A crucial means of achieving “victory without bloodshed” (“bing bu xue ren”) in Chinese strategic tradition is to intimidate the hostile country into capitulation through provocation, brinkmanship, coercion and shifts in the balance of power. This is evident in the manner in which Chinese-supplied, nuclear-capable, long-range missiles have been brandished by Pyongyang and Islamabad for purposes of coercion and blackmail vis-a-vis Japan and India. Such a strategy obviates the need for China to pose a direct threat to Japan or India. Yet when Japan and India take countermeasures against North Korean and Pakistani nuclear and missile capabilities, China cries wolf and threatens to start an offensive missile race and renege on nonproliferation treaties.

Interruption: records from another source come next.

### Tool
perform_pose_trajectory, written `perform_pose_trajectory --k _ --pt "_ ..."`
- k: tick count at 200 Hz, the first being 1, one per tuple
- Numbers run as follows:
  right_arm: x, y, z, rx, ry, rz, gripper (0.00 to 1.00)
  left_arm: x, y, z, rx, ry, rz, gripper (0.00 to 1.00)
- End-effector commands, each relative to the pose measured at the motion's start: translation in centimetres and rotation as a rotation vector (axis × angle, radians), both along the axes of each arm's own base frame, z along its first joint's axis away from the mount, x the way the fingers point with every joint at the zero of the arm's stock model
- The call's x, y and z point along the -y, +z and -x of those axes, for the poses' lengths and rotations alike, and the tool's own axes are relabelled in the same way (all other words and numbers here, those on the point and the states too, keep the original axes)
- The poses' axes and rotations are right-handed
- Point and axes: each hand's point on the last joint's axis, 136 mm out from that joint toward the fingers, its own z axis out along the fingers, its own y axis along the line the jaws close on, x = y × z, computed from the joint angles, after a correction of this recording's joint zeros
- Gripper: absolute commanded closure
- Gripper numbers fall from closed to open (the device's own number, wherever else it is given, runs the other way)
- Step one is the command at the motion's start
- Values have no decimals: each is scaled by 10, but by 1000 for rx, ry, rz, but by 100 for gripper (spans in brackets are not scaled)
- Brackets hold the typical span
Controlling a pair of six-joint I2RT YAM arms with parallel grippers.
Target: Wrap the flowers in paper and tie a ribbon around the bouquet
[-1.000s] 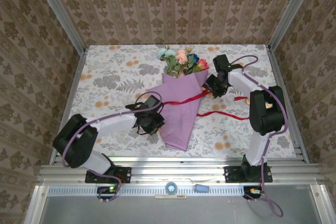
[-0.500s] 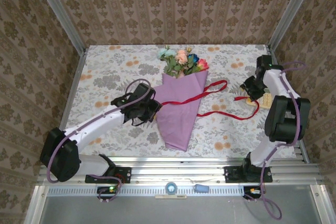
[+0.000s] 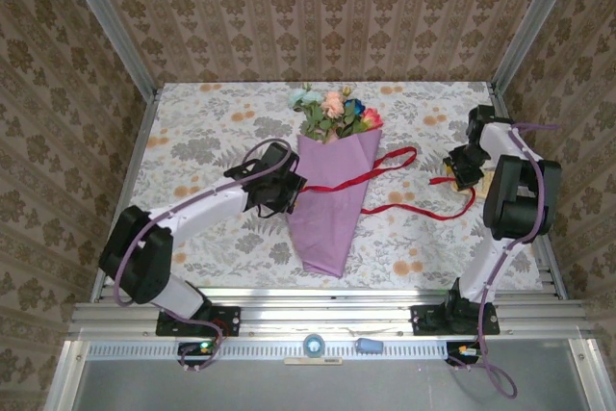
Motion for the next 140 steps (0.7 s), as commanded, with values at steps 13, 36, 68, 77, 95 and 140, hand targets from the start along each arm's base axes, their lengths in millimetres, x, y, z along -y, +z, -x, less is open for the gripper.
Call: perform_pose_trajectory --k 13,36,68,77,95,140 --pt "8 -17 -5 -43 -79 33 57 3 4 -16 -23 120 27 49" --pt "6 -23 -9 -36 -91 25 57 2 -2 -16 -47 158 32 47" --pt "2 -26 -13 -25 -107 23 57 -1 -8 -17 -62 179 25 47" --pt "-1 -29 -14 -25 -110 14 57 -1 -10 -18 -67 186 27 47" --pt "-6 -31 -17 -25 -113 2 56 -1 -10 -21 -64 189 28 47" --pt "-11 -22 -11 -42 -128 34 91 -3 -3 -23 -52 184 32 48"
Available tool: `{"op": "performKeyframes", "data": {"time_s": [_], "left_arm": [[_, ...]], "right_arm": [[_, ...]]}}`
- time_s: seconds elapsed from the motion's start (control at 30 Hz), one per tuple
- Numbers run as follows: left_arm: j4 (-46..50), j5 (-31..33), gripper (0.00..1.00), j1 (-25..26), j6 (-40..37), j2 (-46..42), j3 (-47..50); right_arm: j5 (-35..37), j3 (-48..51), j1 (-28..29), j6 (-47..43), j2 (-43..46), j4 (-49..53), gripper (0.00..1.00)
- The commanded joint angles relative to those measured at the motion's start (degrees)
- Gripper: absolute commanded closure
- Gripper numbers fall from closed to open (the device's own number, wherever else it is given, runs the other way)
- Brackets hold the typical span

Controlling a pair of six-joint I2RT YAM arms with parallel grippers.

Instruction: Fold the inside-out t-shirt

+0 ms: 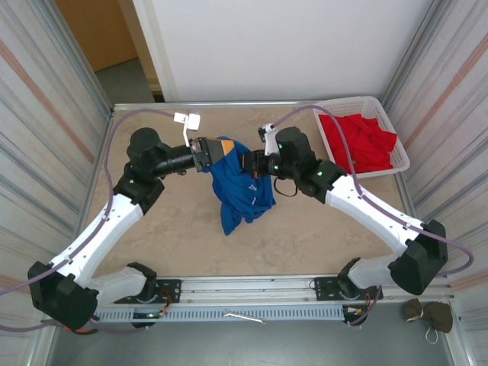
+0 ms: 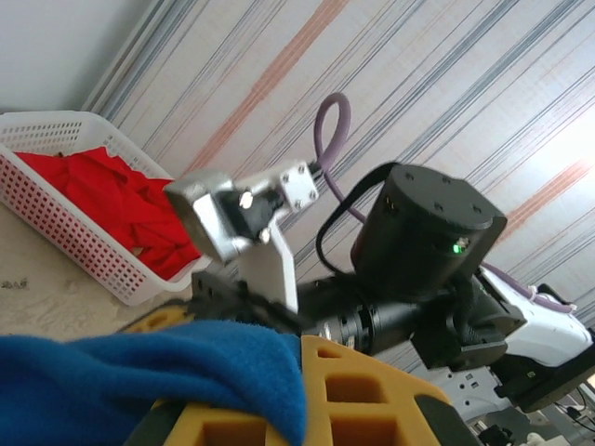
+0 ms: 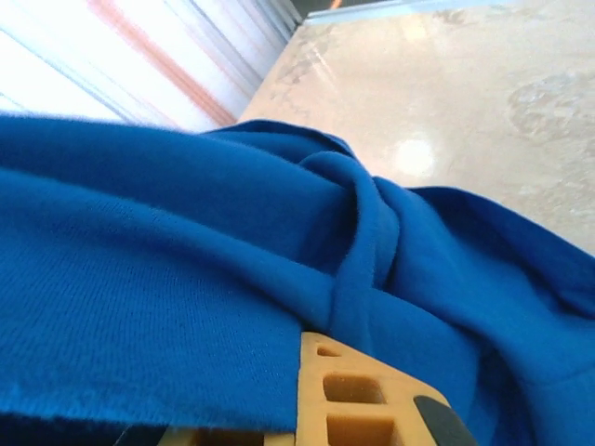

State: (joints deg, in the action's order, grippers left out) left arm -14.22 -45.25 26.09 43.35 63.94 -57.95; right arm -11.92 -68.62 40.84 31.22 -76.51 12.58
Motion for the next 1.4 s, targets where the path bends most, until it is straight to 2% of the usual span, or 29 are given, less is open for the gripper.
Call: {"op": "performKeyframes", "data": {"time_s": [0.0, 0.07, 0.1, 0.2, 0.27, 0.33, 0.43, 0.57, 0.67, 0.73, 1.0, 1.23, 1.37], "left_arm": [[3.28, 3.37, 1.00, -3.13, -2.69, -0.59, 0.56], [8.09, 7.61, 1.00, -6.58, -3.11, 2.11, 0.22], [9.18, 8.39, 0.91, -8.78, -3.10, 4.11, -0.03], [10.62, 8.74, 0.40, -13.78, -2.86, 9.51, -0.56], [12.03, 9.19, 0.29, -14.74, -3.21, 10.92, -0.84], [12.93, 10.83, 0.22, -13.92, -3.41, 9.92, 0.06], [14.94, 17.18, 0.17, -8.90, -3.92, 5.44, 3.23], [17.01, 34.53, 0.13, 5.59, -6.26, -0.99, 8.19], [17.97, 48.11, 0.13, 15.64, -8.01, -1.07, 10.18], [17.82, 52.22, 0.13, 18.59, -8.90, 1.80, 10.02], [17.99, 58.84, 0.13, 19.27, -15.49, 13.40, 3.09], [16.17, 59.21, 0.16, 16.82, -17.16, 16.27, 1.81], [13.66, 59.25, 0.18, 16.42, -17.82, 13.63, 3.70]], "right_arm": [[-5.29, -4.24, -3.17, 0.20, 1.58, -1.13, 1.00], [-8.57, -5.60, -4.94, 1.12, 2.44, -1.14, 1.00], [-9.82, -6.35, -5.41, 1.57, 2.65, -1.17, 1.00], [-13.59, -8.44, -6.85, 3.70, 2.45, -1.89, 1.00], [-15.88, -8.96, -8.00, 5.84, 2.15, -3.39, 1.00], [-18.35, -8.43, -9.51, 8.74, 2.04, -6.13, 1.00], [-20.93, -7.34, -11.09, 11.17, 1.89, -9.15, 1.00], [-23.47, -6.57, -13.11, 12.36, 1.33, -10.21, 1.00], [-25.26, -5.31, -14.47, 13.05, 1.80, -10.81, 1.00], [-26.10, -4.45, -15.04, 13.16, 2.33, -10.74, 1.00], [-27.82, -0.96, -15.78, 13.06, 4.57, -10.12, 1.00], [-27.68, 1.18, -16.31, 12.51, 5.24, -9.83, 1.00], [-27.45, 2.00, -17.40, 12.07, 5.41, -9.42, 1.00]]}}
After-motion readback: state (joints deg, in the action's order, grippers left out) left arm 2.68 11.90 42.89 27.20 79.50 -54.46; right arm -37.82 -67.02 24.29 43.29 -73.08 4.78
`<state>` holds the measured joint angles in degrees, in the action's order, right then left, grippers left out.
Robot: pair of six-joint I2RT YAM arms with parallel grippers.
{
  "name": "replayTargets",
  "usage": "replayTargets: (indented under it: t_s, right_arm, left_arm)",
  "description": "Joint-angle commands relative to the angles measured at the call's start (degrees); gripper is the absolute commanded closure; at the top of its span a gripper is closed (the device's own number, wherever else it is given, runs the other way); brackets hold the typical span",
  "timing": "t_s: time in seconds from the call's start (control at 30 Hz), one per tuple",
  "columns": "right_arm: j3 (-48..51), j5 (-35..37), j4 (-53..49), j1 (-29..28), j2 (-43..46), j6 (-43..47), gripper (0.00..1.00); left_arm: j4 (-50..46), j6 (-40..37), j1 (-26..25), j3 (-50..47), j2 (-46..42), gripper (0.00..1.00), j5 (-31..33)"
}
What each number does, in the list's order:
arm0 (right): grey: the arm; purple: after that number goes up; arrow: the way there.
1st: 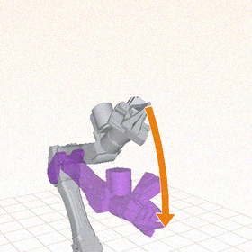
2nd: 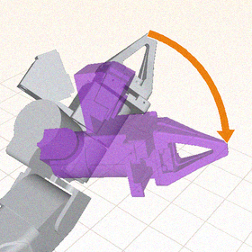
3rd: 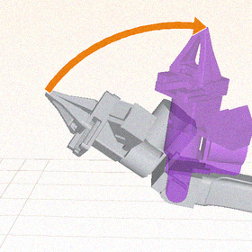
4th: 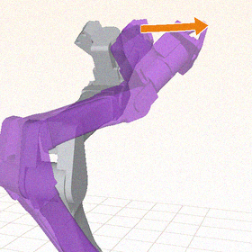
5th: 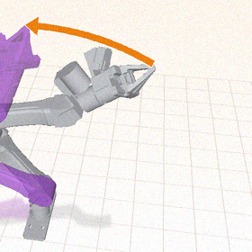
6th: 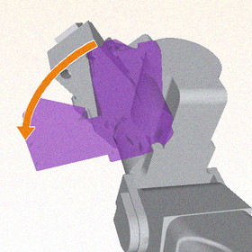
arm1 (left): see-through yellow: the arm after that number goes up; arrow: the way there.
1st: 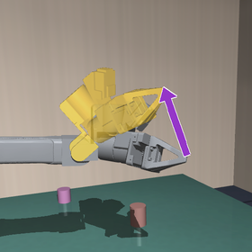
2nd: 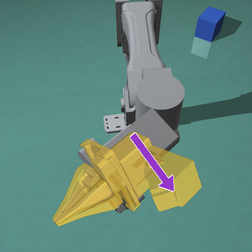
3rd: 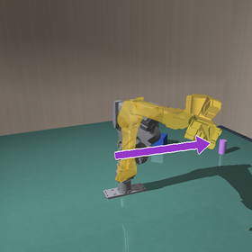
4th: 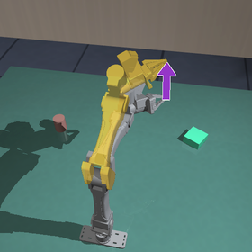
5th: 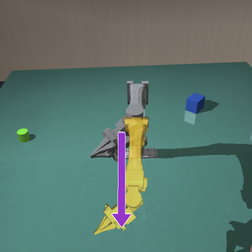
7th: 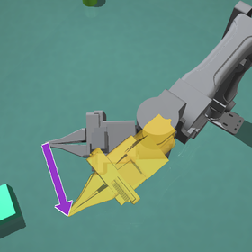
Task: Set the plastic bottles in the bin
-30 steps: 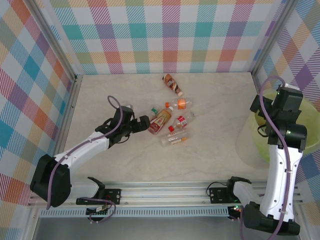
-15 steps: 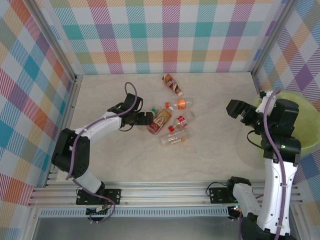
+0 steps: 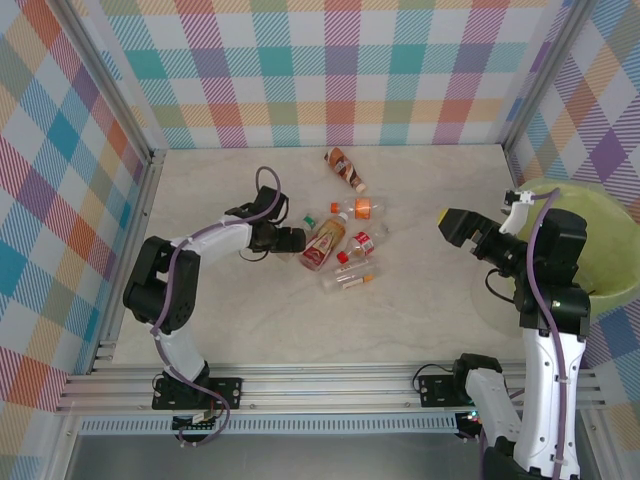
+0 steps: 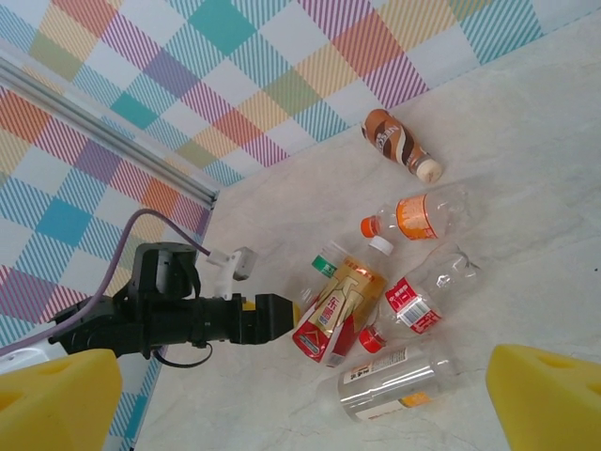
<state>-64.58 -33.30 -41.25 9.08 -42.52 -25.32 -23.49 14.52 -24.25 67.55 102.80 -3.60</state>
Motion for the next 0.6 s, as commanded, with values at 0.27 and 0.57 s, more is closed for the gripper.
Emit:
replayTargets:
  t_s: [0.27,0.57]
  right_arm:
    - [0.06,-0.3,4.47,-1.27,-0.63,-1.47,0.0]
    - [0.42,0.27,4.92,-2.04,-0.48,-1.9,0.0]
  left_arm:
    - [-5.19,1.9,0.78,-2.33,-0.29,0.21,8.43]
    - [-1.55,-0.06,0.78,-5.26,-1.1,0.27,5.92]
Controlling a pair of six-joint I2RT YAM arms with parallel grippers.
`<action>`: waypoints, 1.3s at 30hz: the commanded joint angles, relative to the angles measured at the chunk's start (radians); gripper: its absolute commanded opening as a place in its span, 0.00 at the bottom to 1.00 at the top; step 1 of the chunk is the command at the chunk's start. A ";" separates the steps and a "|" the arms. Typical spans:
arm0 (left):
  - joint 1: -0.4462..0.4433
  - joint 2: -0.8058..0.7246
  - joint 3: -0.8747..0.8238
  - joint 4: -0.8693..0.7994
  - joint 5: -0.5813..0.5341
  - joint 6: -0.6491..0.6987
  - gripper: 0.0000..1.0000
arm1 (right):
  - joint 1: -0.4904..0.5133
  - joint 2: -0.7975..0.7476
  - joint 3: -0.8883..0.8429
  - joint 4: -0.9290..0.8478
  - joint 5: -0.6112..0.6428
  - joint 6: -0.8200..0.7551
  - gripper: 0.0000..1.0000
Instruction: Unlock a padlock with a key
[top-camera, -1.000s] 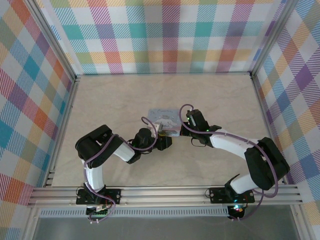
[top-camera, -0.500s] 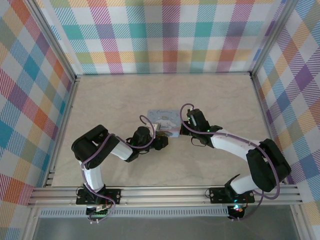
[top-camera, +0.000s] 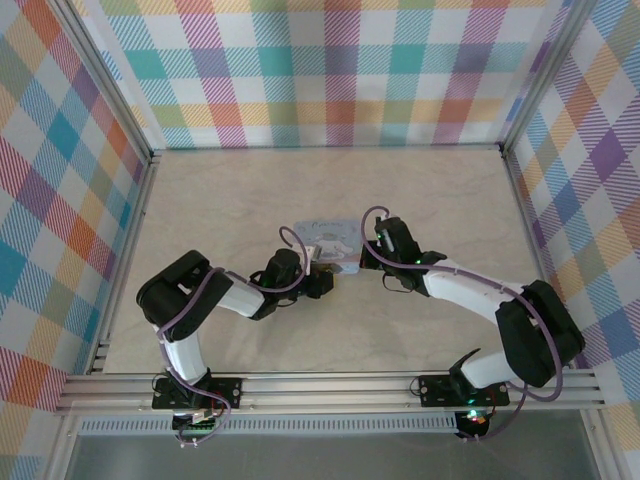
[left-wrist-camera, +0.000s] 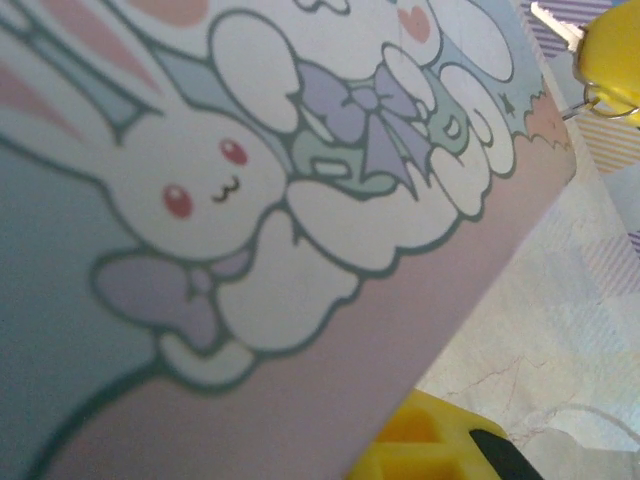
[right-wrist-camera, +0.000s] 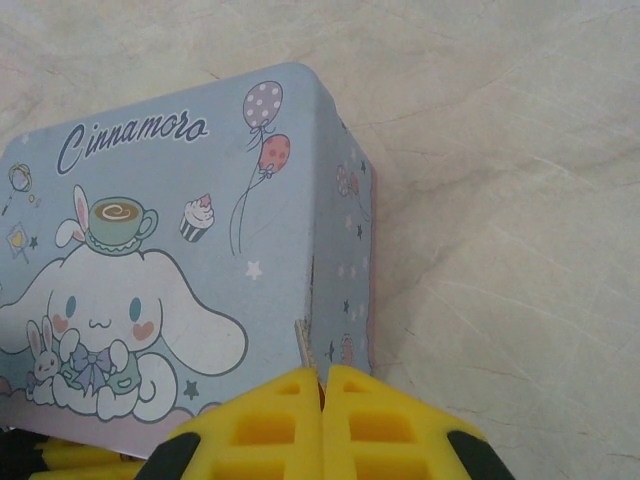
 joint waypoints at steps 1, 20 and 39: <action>0.013 -0.066 0.059 -0.114 0.041 0.012 0.07 | 0.005 -0.034 -0.010 0.004 0.002 -0.001 0.00; 0.047 -0.060 0.363 -0.687 0.184 -0.052 0.01 | -0.116 -0.348 -0.152 -0.125 -0.066 -0.041 0.00; 0.047 -0.032 0.347 -0.557 0.204 -0.259 0.01 | -0.193 -0.764 -0.213 -0.219 -0.469 -0.035 0.00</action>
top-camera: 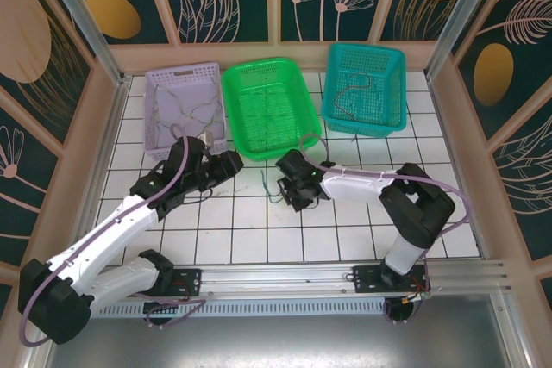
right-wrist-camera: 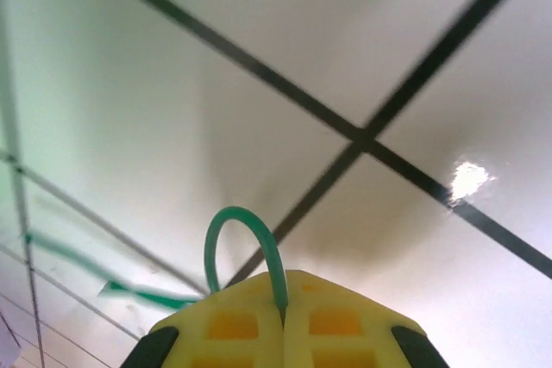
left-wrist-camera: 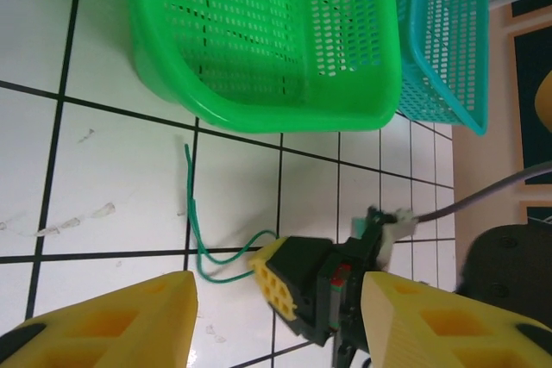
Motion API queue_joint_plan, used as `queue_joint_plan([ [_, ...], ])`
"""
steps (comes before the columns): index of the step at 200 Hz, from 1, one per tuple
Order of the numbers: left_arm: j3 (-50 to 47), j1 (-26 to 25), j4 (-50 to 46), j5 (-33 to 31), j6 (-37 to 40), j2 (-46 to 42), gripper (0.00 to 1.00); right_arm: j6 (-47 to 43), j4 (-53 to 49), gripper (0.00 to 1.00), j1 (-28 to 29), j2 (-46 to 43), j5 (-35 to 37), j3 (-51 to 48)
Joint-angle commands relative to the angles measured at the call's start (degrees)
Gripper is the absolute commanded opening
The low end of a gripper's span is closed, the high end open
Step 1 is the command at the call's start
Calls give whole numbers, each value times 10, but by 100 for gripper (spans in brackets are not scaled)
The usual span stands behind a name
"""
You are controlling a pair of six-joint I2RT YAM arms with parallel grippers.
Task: Untangle the cables
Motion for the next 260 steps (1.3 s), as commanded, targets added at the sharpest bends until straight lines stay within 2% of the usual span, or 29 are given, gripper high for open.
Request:
queue_joint_plan([
  [1, 24, 2, 7, 24, -9, 9, 58, -199, -103, 0, 24, -92, 104, 58],
  [22, 42, 3, 36, 43, -44, 32, 60, -288, -87, 0, 25, -171, 120, 48],
  [40, 62, 2, 63, 56, -68, 61, 61, -341, -62, 0, 5, -207, 100, 46],
  [79, 115, 2, 81, 37, -79, 111, 62, -423, -64, 0, -19, -206, 69, 101],
  [102, 116, 2, 98, 37, -92, 130, 59, -448, -74, 0, -30, -194, 52, 122],
  [136, 116, 2, 77, 16, -90, 136, 47, -458, -57, 0, -53, -202, 30, 118],
  [176, 101, 2, 61, 6, -97, 152, 25, -469, -24, 0, -71, -218, 16, 113],
  [216, 40, 2, 100, 17, -139, 146, 0, -471, 27, 0, -82, -252, 19, 95],
  [252, 26, 2, 133, 43, -156, 127, 0, -486, 20, 0, -96, -243, 20, 100],
  [260, 35, 2, 133, 35, -147, 113, 10, -486, 11, 0, -100, -237, 16, 104],
])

As Alastair Johnston points out: “Chinese diplomatic strategy is to negotiate from a position of strength to an enemy who is militarily weak and/or tied down with multiple security concerns. The objective is to convince the enemy that the military situation has shifted to his disadvantage and thus to force him to concede.” By building up the military capabilities of allies such as North Korea vis-a-vis Japan, and Pakistan and Myanmar vis-a-vis India, Beijing seeks to tie Japan and India down with multiple security concerns.
In short, China has practiced hard-headed Realpolitik-inspired balance of power diplomacy with regard to its two Asian rivals. However, recent developments, such as India’s overt nuclearization in 1998, the possible deployment of theater-missile defenses in Japan and the Japanese and Indian push for permanent membership of the U.N. Security Council, all have the potential to seriously undermine the carefully crafted twin goals of China’s Asia policy: “Contain India and restrain Japan.” If prevailing trends continue, Asia will be dominated by three strong and powerful Asian states — China, Japan and India — something the region has never experienced before, and this will usher in new strategic alignments. However, much like the U.S. at the global level, China is unwilling to accept any serious challenge to its top-dog status in Asia and can be expected to devise ways and means to neutralize Japanese and Indian capabilities. Therefore, an awareness of China’s ambitions and the logic of its military alliances, and of its rivals’ ability (or the lack of it) to frustrate them, is necessary for an understanding of security challenges in the years ahead.
How and in what ways Tokyo and New Delhi respond to Beijing’s Asia policy will determine both the regional balance of power and Asian security in the 21st century.